Certains experts en matière d'obésité juvénile disent comprendre la nécessité de ces nouvelles directives, mais ils ajoutent qu'il faut resserrer les politiques de santé publique pour prévenir l'obésité chez les enfants.

«Qu'est-ce qu'on fait quand on a devant soi un enfant qui a l'air d'un sexagénaire obèse? demande le Dr David Ludwig, directeur du programme de lutte contre l'obésité juvénile de l'Hôpital pour enfants de Boston. Le comité devait trouver le juste milieu entre les risques d'un médicament puissant dont on connaît peu les effets à long terme, et les risques inhérents au refus de traiter un enfant qui a des facteurs de risque sans précédent de maladies cardiaques.»

Malgré cela, le Dr Ludwig estime que les directives de l'AAP risquent d'affaiblir les interventions en matière de santé publique. «Je me demande quel genre de message nous lançons en nous empressant de prescrire des médicaments pour ce genre de problème avant même de s'y attaquer systématiquement sous l'angle de la santé publique.»

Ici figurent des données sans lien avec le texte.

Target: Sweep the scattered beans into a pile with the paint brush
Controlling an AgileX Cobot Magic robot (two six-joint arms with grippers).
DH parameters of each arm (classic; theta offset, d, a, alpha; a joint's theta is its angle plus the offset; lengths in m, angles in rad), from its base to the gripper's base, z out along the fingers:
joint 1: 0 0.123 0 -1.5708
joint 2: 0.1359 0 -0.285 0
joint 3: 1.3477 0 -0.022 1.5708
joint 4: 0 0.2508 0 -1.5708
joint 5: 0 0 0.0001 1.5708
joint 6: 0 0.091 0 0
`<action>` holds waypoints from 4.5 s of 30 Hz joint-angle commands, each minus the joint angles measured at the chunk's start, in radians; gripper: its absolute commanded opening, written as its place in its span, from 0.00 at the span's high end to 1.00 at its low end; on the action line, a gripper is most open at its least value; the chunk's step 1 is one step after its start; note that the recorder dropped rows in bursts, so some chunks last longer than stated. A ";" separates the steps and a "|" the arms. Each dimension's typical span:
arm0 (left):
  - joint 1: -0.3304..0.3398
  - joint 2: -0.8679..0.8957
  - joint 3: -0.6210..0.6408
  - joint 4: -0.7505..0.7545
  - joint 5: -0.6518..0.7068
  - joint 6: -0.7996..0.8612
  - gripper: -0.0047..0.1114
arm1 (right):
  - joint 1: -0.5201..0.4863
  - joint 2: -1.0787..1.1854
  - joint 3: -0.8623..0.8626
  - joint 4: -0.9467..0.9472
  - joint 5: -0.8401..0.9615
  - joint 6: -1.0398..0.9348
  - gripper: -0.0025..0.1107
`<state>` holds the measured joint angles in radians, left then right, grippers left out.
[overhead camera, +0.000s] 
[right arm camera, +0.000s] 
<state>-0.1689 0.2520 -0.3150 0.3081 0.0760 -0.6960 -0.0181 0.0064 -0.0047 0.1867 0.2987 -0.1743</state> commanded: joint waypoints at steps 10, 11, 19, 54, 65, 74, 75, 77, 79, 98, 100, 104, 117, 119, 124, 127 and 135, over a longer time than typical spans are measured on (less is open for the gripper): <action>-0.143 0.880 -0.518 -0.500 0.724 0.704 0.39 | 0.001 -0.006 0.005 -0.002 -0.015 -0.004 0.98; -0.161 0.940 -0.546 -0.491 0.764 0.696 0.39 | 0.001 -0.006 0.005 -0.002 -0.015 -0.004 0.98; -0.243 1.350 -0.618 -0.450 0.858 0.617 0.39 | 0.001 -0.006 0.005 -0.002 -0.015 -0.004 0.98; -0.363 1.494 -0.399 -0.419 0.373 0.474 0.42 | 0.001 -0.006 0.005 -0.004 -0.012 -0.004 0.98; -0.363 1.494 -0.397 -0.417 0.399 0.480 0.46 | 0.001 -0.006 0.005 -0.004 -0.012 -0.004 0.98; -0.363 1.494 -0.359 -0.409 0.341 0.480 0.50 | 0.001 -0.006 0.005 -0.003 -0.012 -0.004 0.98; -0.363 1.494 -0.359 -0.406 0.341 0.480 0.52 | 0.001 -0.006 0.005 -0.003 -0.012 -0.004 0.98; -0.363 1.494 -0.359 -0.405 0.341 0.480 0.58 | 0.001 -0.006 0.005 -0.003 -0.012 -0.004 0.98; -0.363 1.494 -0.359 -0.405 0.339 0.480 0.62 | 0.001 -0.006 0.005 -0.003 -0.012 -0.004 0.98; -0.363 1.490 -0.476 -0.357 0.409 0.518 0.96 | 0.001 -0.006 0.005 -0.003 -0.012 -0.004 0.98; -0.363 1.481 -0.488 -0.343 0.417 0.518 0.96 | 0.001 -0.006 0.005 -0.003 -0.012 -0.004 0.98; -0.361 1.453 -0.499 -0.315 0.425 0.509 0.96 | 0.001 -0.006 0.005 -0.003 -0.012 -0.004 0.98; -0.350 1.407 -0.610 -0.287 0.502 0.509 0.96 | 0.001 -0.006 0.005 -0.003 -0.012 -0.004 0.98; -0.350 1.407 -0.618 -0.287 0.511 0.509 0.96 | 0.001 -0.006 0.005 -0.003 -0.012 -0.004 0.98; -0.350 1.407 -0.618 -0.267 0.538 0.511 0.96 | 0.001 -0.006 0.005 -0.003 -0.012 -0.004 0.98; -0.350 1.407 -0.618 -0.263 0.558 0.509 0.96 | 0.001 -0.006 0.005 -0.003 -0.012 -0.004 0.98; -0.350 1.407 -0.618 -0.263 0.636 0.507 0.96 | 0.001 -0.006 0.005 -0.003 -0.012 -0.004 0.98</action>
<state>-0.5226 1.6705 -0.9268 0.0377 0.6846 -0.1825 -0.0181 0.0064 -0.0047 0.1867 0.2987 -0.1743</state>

Il a été démontré que les médicaments à base de statine, les plus prescrits au monde, réduisent les risques de crise cardiaque et de décès chez les hommes d'âge mûr déjà atteints d'une maladie cardiaque. Mais il n'a pas été clairement établi qu'ils prolongent l'espérance de vie des hommes et des femmes de plus de 70 ans en bonne santé. Et comme la statine n'est en vogue que depuis le milieu des années 80, aucune donnée ne permet de croire que le fait de l'administrer à un enfant réduira les risques qu'il fasse une crise cardiaque à l'âge adulte.

Ses effets secondaires sur les adultes, surtout des douleurs musculaires et des troubles cognitifs, soulèvent bien des inquiétudes, mais on ignore si les enfants connaîtront les mêmes problèmes.

«Il s'agit ici de traiter potentiellement des milliers et des milliers d'enfants simplement pour prévenir une crise cardiaque, souligne le Dr Sanghavi, de l'Université du Massachusetts. La politique de l'AAP ne tient aucunement compte de ce rapport risque-bénéfice.»